Arti Kata "maleman" Menurut KBBI

Arti kata, ejaan, dan contoh penggunaan kata "maleman" menurut Kamus Besar Bahasa Indonesia (KBBI).

maleman

ma·lem·an n selamatan atau kenduri pd malam tanggal ganjil pd bulan Puasa (Ramadan) tanggal 20 tibanya Lebaran: pd waktu yg disebut -- itu penduduk banyak yg mengadakan kenduri

Bantuan Penjelasan Simbol
a Adjektiva, Merupakan Bentuk Kata Sifat
v Verba, Merupakan Bentuk Kata Kerja
n Merupakan Bentuk Kata benda
ki Merupakan Bentuk Kata kiasan
pron kata yang meliputi kata ganti, kata tunjuk, atau kata tanya
cak Bentuk kata percakapan (tidak baku)
ark Arkais, Bentuk kata yang tidak lazim digunakan
adv Adverbia, kata yang menjelaskan verba, adjektiva, adverbia lain
-- Pengganti kata "maleman"

📝 Contoh Penggunaan kata "maleman" dalam Kalimat

1.Pada malam tanggal ganjil bulan Ramadan, banyak warga mengadakan kenduri maleman.
2.Penduduk kota ini menyambut lebaran dengan pesta maleman di lapangan.
3.Dalam kesempatan maleman itu, para tetangga mendatangkan hidangan khas daerah.
4.Malam tanggal ganjil bulan Ramadan adalah waktu yang ideal untuk mengadakan maleman bersama keluarga.
5.Pada tahun ini, pemerintah menggelar kegiatan gotong royong maleman menjelang lebaran.

📚 Artikel terkait kata "maleman"

Mengenal Kata 'maleman' - Inspirasi dan Motivasi

Mengenal Kata "Maleman" - Tradisi Lebaran yang Penuh Makna

Sejarah dan Makna Maleman

Maleman adalah salah satu tradisi yang sangat populer di Indonesia, terutama pada bulan Ramadan. Dalam arti resmi, maleman digunakan untuk menyebutkan selamatan atau kenduri yang diadakan pada malam tanggal ganjil di bulan Ramadan, tepatnya pada tanggal 20 tibanya Lebaran. Pada waktu ini, banyak penduduk yang mengadakan kenduri sebagai cara untuk menyambut kedatangan Lebaran.

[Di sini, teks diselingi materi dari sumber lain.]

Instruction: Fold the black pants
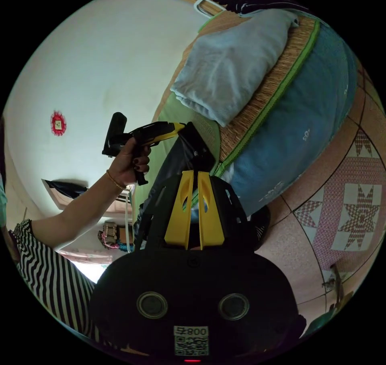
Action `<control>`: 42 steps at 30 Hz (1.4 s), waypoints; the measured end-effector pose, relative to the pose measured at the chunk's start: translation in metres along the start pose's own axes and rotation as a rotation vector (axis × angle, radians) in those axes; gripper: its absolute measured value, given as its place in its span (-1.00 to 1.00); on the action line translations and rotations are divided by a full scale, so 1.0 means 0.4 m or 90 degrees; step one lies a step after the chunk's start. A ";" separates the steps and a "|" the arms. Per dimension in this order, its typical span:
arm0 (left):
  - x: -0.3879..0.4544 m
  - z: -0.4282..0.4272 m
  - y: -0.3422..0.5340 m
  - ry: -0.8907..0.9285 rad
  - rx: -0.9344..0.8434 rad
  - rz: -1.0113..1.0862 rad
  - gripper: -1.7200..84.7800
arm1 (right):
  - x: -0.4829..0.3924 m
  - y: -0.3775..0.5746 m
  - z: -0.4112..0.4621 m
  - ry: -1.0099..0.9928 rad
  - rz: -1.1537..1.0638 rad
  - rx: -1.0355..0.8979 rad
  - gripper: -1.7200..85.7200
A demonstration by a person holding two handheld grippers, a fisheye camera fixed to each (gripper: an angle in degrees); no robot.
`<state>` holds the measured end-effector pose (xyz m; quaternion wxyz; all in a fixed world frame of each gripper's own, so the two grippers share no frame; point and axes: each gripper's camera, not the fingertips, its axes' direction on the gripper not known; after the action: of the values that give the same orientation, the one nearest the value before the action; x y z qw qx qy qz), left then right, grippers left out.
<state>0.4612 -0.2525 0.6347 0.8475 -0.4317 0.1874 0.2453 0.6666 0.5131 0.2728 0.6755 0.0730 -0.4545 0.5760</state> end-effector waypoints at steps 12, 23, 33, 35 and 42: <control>-0.048 -0.018 0.094 0.040 0.011 0.020 -0.89 | -0.043 -0.033 0.081 0.041 -0.072 -0.011 -0.96; -0.153 -0.020 0.294 -0.018 0.000 0.023 -0.95 | -0.117 -0.062 0.385 0.266 -0.223 -0.082 -0.96; -0.343 -0.160 0.791 0.066 0.101 -0.021 -0.96 | -0.111 -0.083 0.538 0.242 -0.212 -0.079 -0.96; -0.422 -0.191 0.959 0.041 0.109 -0.088 -0.95 | -0.123 -0.086 0.572 0.232 -0.216 -0.081 -0.96; -0.613 -0.321 1.342 -0.065 0.195 -0.255 -0.92 | -0.241 -0.073 0.836 0.184 -0.326 -0.184 -0.96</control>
<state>-0.0608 -0.1483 0.3495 0.9431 -0.3139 0.0902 0.0623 0.5214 0.2269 0.4108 0.8593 0.0061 -0.3979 0.3213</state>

Tradisi maleman ini memiliki makna yang sangat dalam. Dalam budaya Indonesia, malam tanggal ganjil di bulan Ramadan dianggap sebagai waktu yang sangat istimewa. Pada malam ini, banyak orang yang mengadakan kenduri untuk berbagi makanan dan minuman dengan keluarga dan tetangga. Selain itu, malam maleman juga dianggap sebagai waktu untuk memohon ampun kepada Allah SWT atas kesalahan-kesalahan yang dilakukan selama tahun ini.

Contoh Penggunaan Kata Maleman

Maleman merupakan kata yang sangat penting dalam bahasa Indonesia, terutama pada bulan Ramadan. Berikut beberapa contoh penggunaan kata maleman dalam kalimat yang alami: - "Pada malam maleman, kami akan mengadakan kenduri untuk berbagi makanan dengan tetangga." (di sini, kata maleman digunakan sebagai nama acara) - "Maleman adalah waktu yang sangat istimewa untuk memohon ampun kepada Allah SWT." (di sini, kata maleman digunakan sebagai nama waktu) - "Kami akan menghadiri maleman di rumah tetangga untuk berbagi makanan dan minuman." (di sini, kata maleman digunakan sebagai nama acara)

Relevansi Maleman dalam Kehidupan Sehari-Hari

Maleman merupakan tradisi yang sangat penting dalam kehidupan sehari-hari Indonesia. Dalam budaya Indonesia, malam tanggal ganjil di bulan Ramadan dianggap sebagai waktu yang sangat istimewa untuk berbagi makanan, minuman, dan kasih sayang dengan keluarga dan tetangga. Selain itu, malam maleman juga dianggap sebagai waktu untuk memohon ampun kepada Allah SWT atas kesalahan-kesalahan yang dilakukan selama tahun ini. Dengan demikian, tradisi maleman dapat membantu meningkatkan kesadaran akan arti pentingnya berbagi dan memohon ampun kepada Allah SWT.